(Source records)
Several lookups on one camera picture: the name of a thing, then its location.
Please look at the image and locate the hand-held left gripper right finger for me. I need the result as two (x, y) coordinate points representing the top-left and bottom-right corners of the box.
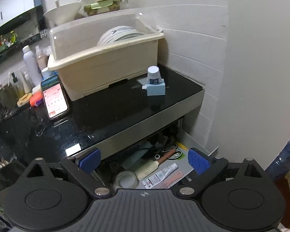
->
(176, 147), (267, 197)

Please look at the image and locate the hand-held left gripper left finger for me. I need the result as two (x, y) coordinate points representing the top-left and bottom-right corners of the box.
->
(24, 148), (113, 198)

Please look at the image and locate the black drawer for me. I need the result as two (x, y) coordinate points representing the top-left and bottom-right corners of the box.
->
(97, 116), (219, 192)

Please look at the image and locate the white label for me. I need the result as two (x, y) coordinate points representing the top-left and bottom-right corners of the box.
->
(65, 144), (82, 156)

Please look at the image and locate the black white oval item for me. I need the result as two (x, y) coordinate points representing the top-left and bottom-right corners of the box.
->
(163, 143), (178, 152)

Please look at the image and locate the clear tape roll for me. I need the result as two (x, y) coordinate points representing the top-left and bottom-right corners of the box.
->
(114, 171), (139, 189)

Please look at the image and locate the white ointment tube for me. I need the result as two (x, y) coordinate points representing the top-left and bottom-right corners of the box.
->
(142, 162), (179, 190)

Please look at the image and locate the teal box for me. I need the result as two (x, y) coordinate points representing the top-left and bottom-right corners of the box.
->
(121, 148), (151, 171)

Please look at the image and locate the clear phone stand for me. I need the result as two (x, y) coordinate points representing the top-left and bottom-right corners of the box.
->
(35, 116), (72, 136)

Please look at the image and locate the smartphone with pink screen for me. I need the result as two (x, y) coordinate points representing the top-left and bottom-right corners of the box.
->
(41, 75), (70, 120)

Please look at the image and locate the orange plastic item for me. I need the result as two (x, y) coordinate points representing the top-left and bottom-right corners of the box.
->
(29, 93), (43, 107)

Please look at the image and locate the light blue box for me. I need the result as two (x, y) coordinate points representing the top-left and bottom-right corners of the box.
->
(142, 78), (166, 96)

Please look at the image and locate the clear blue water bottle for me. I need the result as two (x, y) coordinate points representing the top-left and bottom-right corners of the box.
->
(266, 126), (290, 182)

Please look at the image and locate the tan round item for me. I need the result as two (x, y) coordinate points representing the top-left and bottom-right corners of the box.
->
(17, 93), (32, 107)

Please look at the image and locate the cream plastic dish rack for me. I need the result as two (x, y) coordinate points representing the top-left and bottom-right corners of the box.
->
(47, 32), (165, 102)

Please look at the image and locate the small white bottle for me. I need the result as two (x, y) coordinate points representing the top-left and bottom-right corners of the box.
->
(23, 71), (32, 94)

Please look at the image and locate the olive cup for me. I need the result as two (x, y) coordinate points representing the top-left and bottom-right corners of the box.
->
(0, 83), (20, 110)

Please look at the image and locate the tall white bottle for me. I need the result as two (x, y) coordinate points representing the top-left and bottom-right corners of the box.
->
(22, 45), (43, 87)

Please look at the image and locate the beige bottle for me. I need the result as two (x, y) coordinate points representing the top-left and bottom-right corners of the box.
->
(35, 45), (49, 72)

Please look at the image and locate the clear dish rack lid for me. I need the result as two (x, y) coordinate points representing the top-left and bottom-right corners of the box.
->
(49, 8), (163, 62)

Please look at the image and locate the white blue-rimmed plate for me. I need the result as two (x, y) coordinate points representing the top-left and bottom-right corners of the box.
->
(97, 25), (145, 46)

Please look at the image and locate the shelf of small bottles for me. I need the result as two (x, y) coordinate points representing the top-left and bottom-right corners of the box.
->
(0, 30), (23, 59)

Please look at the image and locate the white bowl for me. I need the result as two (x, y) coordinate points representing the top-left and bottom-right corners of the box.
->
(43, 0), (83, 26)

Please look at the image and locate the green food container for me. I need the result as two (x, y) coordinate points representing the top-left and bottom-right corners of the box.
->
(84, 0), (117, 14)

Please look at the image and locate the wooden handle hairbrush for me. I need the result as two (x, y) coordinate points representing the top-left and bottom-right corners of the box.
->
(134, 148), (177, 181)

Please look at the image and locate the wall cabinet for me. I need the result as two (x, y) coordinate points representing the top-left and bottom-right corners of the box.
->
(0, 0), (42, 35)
==
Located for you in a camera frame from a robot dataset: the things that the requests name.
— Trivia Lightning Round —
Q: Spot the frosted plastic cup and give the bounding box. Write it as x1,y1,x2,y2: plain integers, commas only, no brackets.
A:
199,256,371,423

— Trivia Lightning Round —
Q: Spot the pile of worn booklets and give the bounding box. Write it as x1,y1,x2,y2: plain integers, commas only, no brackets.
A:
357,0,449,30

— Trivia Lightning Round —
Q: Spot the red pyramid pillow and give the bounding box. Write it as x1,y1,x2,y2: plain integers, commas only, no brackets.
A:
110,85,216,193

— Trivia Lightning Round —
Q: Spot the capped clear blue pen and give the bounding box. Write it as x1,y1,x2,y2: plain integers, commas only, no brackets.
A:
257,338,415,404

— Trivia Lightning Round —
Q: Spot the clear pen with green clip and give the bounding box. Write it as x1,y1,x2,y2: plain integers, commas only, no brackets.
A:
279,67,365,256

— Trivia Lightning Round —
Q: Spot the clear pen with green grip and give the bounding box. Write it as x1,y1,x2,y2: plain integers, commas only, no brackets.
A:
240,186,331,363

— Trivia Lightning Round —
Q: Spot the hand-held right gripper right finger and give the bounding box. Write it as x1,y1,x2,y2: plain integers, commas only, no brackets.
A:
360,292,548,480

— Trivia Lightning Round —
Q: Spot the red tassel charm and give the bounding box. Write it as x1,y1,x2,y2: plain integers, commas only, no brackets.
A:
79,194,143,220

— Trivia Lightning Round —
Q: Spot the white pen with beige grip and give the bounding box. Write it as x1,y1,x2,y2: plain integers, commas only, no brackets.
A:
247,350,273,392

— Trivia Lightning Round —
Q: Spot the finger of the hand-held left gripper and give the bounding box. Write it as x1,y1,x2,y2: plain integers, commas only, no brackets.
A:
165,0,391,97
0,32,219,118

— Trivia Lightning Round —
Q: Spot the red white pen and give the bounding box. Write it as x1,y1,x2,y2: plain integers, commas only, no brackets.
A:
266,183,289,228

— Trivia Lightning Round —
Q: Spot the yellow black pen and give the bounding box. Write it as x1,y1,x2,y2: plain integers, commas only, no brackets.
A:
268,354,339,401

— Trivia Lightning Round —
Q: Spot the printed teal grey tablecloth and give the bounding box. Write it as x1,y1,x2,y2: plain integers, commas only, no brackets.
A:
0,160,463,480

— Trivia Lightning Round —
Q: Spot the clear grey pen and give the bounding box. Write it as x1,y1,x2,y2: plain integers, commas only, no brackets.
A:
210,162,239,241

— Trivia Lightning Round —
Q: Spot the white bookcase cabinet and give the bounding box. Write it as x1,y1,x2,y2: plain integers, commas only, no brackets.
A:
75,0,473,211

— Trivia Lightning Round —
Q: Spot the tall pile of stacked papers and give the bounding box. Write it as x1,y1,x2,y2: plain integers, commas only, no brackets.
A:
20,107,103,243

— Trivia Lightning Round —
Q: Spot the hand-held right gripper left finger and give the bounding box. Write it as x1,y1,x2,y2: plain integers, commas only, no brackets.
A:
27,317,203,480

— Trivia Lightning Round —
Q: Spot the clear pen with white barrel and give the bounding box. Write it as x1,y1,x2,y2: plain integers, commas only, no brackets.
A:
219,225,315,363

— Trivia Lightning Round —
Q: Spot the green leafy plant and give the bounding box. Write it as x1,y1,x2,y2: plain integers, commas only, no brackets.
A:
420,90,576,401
---
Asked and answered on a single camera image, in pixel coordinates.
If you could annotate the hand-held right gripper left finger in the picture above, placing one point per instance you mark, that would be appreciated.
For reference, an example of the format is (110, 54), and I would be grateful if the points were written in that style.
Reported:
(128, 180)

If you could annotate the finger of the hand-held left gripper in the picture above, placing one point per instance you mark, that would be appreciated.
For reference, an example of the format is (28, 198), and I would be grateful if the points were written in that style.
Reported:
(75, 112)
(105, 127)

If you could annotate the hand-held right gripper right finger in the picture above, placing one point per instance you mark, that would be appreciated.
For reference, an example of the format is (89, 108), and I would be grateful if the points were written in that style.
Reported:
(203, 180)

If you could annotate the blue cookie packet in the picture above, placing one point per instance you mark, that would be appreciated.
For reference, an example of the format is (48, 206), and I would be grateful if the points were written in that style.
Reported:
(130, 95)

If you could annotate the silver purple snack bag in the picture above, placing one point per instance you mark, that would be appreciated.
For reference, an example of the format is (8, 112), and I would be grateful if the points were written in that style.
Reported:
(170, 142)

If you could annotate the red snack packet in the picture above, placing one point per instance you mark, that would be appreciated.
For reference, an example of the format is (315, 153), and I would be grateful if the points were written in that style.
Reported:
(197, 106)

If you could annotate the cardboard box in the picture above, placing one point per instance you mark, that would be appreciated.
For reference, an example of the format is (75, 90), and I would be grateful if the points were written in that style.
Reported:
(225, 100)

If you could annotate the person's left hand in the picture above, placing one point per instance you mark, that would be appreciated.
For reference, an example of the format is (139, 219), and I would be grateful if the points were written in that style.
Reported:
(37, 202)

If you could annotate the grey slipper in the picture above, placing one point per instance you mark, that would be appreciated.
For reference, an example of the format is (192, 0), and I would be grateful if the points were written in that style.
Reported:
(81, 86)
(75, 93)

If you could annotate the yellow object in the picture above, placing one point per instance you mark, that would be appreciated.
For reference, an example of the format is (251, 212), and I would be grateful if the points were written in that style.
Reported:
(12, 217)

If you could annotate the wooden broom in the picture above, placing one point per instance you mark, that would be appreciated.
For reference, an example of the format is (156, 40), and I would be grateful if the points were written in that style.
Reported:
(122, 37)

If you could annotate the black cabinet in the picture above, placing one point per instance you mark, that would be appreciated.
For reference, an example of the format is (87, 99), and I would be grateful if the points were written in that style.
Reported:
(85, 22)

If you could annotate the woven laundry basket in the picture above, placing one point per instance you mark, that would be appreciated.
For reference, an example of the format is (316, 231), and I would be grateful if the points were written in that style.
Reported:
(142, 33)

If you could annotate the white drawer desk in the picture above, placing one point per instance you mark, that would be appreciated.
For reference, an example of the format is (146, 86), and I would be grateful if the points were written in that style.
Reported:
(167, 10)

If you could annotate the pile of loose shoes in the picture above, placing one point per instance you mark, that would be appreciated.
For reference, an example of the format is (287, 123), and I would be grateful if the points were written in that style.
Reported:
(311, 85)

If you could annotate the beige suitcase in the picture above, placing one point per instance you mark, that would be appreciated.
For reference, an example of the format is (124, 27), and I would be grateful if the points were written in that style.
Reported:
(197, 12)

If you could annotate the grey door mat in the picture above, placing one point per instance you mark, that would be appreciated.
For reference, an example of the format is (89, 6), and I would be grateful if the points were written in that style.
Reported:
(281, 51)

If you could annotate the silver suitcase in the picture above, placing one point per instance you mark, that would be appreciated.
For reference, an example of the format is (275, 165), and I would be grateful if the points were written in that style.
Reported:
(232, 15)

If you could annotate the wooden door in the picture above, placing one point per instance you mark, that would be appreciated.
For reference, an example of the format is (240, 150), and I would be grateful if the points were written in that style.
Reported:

Assignment — Tally the lines of the records that contain "teal", then write only the total.

Task output — 2